▶ _PROMPT_
An exact copy of the data is needed, but without any of its images.

▶ _RECORD EXTRACTS_
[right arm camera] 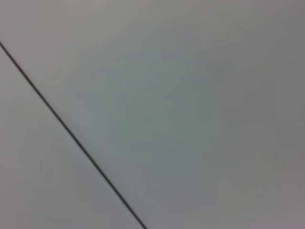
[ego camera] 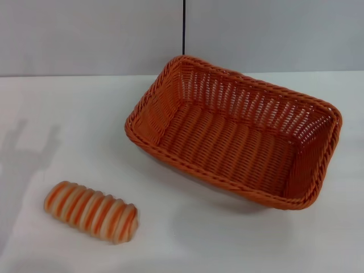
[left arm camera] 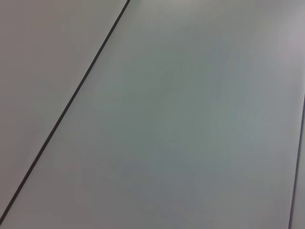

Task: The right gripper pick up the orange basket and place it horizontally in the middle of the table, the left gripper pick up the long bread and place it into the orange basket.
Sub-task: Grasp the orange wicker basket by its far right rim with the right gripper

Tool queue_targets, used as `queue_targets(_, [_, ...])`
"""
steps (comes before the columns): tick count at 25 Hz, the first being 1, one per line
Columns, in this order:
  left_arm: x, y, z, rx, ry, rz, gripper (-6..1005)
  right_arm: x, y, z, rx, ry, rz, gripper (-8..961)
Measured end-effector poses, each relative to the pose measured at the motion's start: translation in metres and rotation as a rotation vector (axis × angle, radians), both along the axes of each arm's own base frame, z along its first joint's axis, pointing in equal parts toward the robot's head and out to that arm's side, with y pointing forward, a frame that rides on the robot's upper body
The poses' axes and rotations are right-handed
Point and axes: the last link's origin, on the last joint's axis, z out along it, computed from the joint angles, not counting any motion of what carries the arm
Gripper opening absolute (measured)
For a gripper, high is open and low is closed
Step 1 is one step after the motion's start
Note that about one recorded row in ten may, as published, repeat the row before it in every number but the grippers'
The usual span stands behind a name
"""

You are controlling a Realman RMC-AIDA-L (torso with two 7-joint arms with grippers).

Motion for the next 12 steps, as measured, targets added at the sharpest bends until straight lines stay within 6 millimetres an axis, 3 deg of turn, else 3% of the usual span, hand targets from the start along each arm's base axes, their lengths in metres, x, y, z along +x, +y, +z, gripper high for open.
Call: queue_targets(12, [-0.001,0.001,0.003,-0.010,-0.006,-0.007,822,-0.013,0.006,0.003,-0.050,-0.042,0.096,548])
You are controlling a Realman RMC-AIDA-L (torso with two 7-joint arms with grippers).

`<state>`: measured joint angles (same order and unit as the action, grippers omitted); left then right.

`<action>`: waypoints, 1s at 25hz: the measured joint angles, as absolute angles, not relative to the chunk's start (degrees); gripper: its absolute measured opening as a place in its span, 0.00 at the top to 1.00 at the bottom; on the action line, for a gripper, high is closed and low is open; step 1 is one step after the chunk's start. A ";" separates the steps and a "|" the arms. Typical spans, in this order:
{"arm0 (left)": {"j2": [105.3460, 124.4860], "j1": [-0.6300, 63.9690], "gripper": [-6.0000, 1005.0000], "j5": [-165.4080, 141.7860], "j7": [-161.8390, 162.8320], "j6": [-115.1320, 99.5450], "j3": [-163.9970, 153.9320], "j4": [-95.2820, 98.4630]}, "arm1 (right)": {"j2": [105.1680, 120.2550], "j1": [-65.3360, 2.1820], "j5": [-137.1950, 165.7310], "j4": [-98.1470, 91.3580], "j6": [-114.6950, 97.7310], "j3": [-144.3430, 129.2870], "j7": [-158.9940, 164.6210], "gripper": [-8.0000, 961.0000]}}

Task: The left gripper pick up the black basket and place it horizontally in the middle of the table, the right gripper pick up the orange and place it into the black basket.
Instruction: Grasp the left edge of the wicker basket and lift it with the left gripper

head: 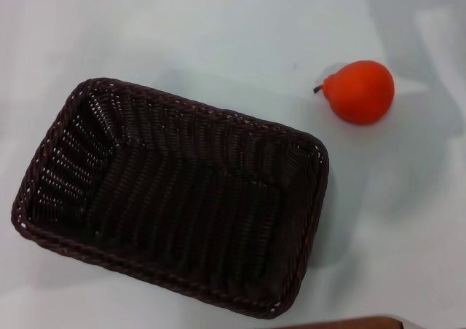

▶ _SOLUTION FOR THIS PROBLEM_
[right arm camera] 
[ego camera] 
[left arm camera] 

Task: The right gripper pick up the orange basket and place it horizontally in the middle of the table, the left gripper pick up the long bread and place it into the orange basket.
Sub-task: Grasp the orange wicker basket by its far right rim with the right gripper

Tool queue_targets, used as `queue_targets(_, [_, ...])`
"""
steps (comes before the columns): tick count at 25 Hz, the first being 1, one per line
Columns, in this order:
  left_arm: x, y, z, rx, ry, rz, gripper (-6..1005)
  right_arm: x, y, z, rx, ry, rz, gripper (-8..961)
Measured end-effector poses, each relative to the pose measured at the motion's start: translation in metres and rotation as a rotation vector (axis × angle, radians), both along the axes of each arm's own base frame, z along its first joint's axis, pointing in equal parts toward the robot's head and out to that arm's side, with y pointing forward, a frame that rides on the robot's upper body
The poses' axes and rotations are right-handed
Point and axes: the last link's origin, on the last joint's axis, z out along it, computed from the joint angles, not counting any motion of what carries the arm
Gripper opening absolute (measured)
For a gripper, high is open and low is closed
Step 1 is one step after the motion's start
Note that about one recorded row in ten may, as published, repeat the row before it in every number but the grippers'
The usual span stands behind a name
"""

You are controlling a Realman RMC-AIDA-L (torso with two 7-joint arms with grippers).

Motion for the next 12 steps, as measured, targets added at the sharpest bends until straight lines stay within 6 millimetres an axis, 3 deg of turn, else 3% of the usual span, hand targets from the start along each arm's base axes, their lengths in metres, x, y, z along +x, +y, +z, gripper high for open.
Call: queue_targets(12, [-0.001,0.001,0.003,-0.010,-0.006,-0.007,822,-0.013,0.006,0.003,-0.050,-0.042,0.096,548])
You are controlling a Realman RMC-AIDA-L (torso with two 7-joint arms with grippers).

`<state>`: measured joint angles (same order and unit as the action, grippers omitted); left then right.

`<action>`: waypoints, 1s at 25hz: the measured joint angles, as absolute angles, not relative to the chunk's start (degrees); gripper: its absolute measured opening as a place in its span, 0.00 at the top to 1.00 at the bottom; on the action line, for a gripper, high is closed and low is open; step 1 is one step after the chunk's start. A ";" separates the steps and a "|" the arms. Typical spans, in this order:
{"arm0 (left)": {"j2": [105.3460, 124.4860], "j1": [-0.6300, 63.9690], "gripper": [-6.0000, 1005.0000], "j5": [-165.4080, 141.7860], "j7": [-161.8390, 162.8320], "j6": [-115.1320, 99.5450], "j3": [-163.9970, 153.9320], "j4": [-95.2820, 98.4630]}, "arm1 (right)": {"j2": [105.1680, 120.2550], "j1": [-65.3360, 2.1820], "j5": [-137.1950, 165.7310], "j4": [-98.1470, 91.3580], "j6": [-114.6950, 97.7310], "j3": [-144.3430, 129.2870], "j7": [-158.9940, 164.6210], "gripper": [-8.0000, 961.0000]}}

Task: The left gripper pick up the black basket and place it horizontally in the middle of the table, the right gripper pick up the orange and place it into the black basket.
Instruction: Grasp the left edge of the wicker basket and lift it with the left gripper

head: 

With this output, the exercise is done.